All lines from the one holding "As part of dataset curation, annotate the red" down to the last line of the entries are to be reproduced exactly, with no other lines.

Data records
════
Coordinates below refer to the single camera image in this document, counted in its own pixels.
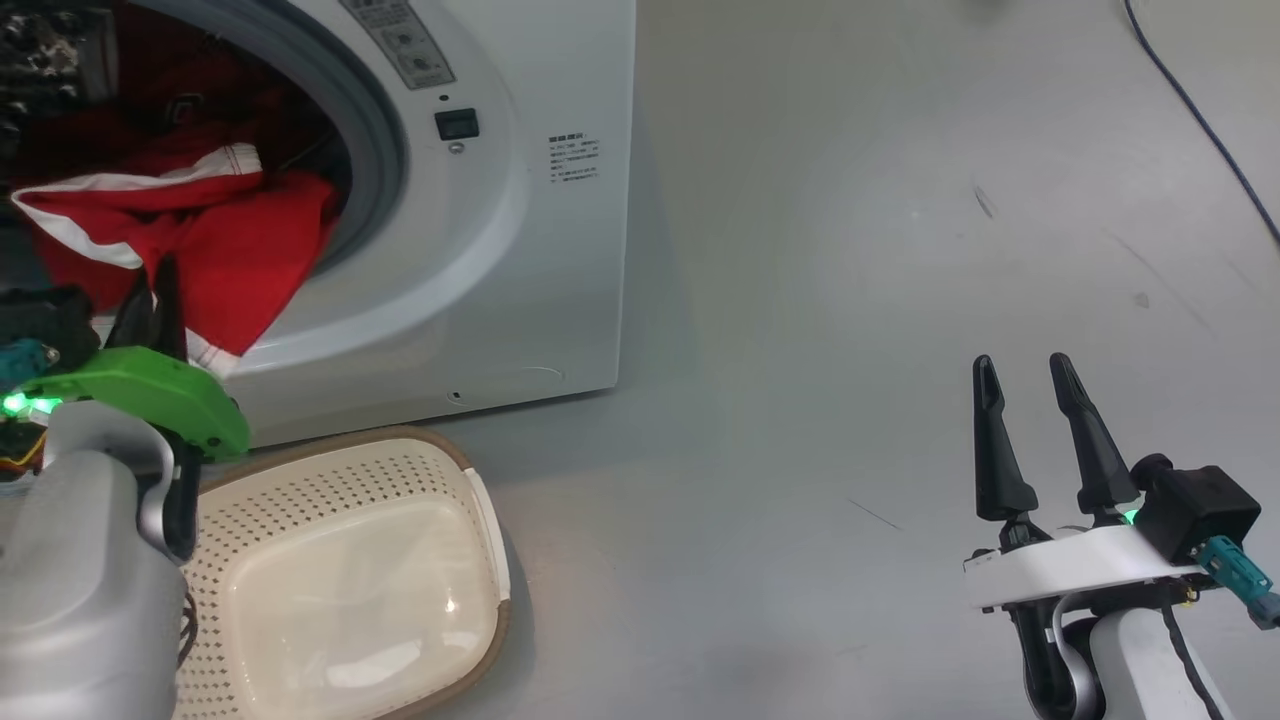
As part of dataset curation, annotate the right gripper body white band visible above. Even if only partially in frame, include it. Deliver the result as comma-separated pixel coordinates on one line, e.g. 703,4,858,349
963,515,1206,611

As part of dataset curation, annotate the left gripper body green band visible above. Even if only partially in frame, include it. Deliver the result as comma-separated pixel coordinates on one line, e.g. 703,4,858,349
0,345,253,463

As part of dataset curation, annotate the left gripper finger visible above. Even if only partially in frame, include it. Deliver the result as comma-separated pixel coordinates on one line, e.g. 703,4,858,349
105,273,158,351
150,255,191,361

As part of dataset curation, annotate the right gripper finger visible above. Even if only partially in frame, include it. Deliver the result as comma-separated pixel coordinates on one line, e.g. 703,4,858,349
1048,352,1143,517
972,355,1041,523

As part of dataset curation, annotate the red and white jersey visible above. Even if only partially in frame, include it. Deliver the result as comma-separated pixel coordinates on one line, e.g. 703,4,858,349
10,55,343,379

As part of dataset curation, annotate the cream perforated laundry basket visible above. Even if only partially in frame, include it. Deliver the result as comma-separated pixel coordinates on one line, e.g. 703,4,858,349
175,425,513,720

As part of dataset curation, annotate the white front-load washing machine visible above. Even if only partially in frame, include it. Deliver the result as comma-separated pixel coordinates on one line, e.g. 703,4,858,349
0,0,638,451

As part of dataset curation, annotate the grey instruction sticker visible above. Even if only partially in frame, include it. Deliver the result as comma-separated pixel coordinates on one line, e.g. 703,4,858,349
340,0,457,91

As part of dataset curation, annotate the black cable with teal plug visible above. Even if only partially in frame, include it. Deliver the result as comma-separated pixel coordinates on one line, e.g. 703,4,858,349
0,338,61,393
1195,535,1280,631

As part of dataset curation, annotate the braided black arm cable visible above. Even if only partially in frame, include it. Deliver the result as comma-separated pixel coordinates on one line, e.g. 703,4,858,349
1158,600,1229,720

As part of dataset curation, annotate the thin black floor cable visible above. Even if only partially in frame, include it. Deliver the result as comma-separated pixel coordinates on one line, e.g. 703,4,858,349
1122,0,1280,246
════
• **SOLUTION TO THIS PROBLEM**:
As part of dataset curation, annotate the red and white jersey visible above. Even if only partially in frame, include it. Deliver the result as comma-separated pixel coordinates on one line, e.g. 703,4,858,349
10,55,343,379

As part of dataset curation, annotate the cream perforated laundry basket visible above. Even if only partially in frame, include it. Deliver the result as comma-separated pixel coordinates on one line, e.g. 703,4,858,349
175,425,513,720

As part of dataset curation, annotate the white front-load washing machine visible above. Even if only partially in frame, include it. Deliver the result as comma-separated pixel coordinates on one line, e.g. 703,4,858,349
0,0,638,451

As part of dataset curation, annotate the grey instruction sticker visible above. Even if only partially in frame, include it. Deliver the result as comma-separated pixel coordinates on one line, e.g. 703,4,858,349
340,0,457,91

As part of dataset curation, annotate the black cable with teal plug visible above. Even if only partially in frame, include it. Deliver the result as comma-separated pixel coordinates on one line, e.g. 703,4,858,349
0,338,61,393
1195,535,1280,631

As part of dataset curation, annotate the braided black arm cable visible above. Even if only partially in frame, include it. Deliver the result as comma-separated pixel coordinates on one line, e.g. 703,4,858,349
1158,600,1229,720

As part of dataset curation, annotate the thin black floor cable visible above. Even if only partially in frame, include it. Deliver the result as comma-separated pixel coordinates on one line, e.g. 703,4,858,349
1122,0,1280,246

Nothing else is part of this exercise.